__EXERCISE BRIEF__: Filter the material below so that only lines containing "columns" remain.
_ _ _ _
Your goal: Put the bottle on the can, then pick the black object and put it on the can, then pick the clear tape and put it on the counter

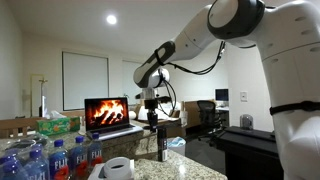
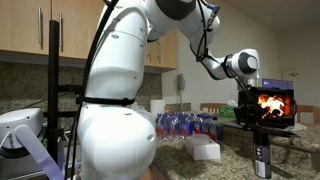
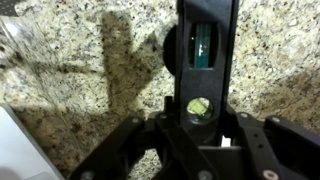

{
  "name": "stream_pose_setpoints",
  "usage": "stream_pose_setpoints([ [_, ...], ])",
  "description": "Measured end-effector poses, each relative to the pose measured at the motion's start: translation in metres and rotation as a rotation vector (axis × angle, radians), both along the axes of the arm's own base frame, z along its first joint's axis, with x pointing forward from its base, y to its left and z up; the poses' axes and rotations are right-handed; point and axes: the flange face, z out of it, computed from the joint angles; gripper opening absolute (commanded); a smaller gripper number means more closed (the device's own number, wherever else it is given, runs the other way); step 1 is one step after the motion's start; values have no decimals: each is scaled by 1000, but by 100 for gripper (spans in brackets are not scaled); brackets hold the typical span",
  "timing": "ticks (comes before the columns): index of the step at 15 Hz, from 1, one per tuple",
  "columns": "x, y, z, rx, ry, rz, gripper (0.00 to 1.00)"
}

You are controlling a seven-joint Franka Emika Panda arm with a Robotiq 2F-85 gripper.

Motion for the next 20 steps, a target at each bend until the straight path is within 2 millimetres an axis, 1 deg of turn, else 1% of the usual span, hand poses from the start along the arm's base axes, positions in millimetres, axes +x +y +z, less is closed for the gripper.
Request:
stream_pose_setpoints([
  [5, 0, 1, 0, 0, 1, 1, 18],
  [7, 0, 2, 0, 1, 1, 3, 26],
  [12, 0, 4, 0, 1, 1, 7, 29],
  [14, 0, 4, 0, 1, 1, 7, 36],
  [15, 0, 4, 0, 1, 1, 7, 48],
  [16, 0, 4, 0, 1, 1, 6, 57],
  [17, 0, 4, 0, 1, 1, 6, 60],
  [18, 0, 4, 0, 1, 1, 6, 60],
  [19, 0, 4, 0, 1, 1, 6, 65],
  [20, 0, 3, 0, 1, 1, 6, 68],
])
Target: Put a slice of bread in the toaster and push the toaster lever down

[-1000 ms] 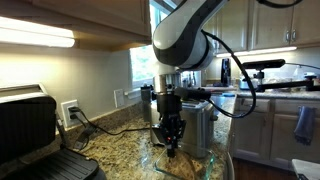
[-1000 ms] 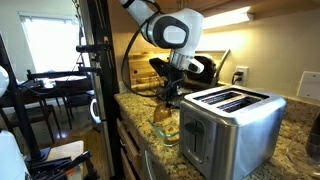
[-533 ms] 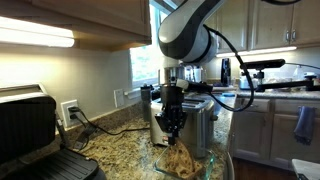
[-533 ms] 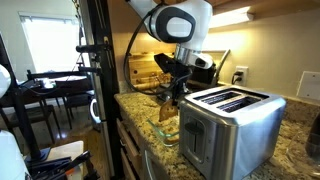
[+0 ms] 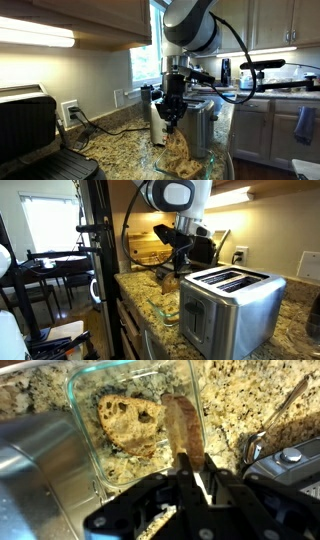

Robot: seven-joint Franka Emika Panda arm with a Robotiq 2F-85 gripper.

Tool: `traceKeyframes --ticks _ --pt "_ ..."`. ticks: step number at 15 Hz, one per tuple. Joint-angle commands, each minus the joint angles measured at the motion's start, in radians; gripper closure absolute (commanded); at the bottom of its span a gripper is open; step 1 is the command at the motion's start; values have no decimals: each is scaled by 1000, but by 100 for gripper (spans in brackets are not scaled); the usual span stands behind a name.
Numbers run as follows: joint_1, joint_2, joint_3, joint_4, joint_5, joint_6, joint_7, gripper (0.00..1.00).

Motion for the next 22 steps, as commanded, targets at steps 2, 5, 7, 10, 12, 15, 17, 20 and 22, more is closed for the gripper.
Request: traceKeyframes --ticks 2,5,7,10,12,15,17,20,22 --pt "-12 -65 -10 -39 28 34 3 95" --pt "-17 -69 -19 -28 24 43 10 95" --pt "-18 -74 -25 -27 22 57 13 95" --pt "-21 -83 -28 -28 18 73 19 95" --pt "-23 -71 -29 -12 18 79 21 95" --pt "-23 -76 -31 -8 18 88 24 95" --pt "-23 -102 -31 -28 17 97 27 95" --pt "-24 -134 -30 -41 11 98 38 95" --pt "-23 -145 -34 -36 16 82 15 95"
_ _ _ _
__EXPECTED OUTPUT__:
  "timing": "ticks (comes before the columns): index of the step at 15 Hz, from 1, one per tuple",
  "columns": "x, y, z, rx, ry, rz, gripper (0.00 to 1.00)"

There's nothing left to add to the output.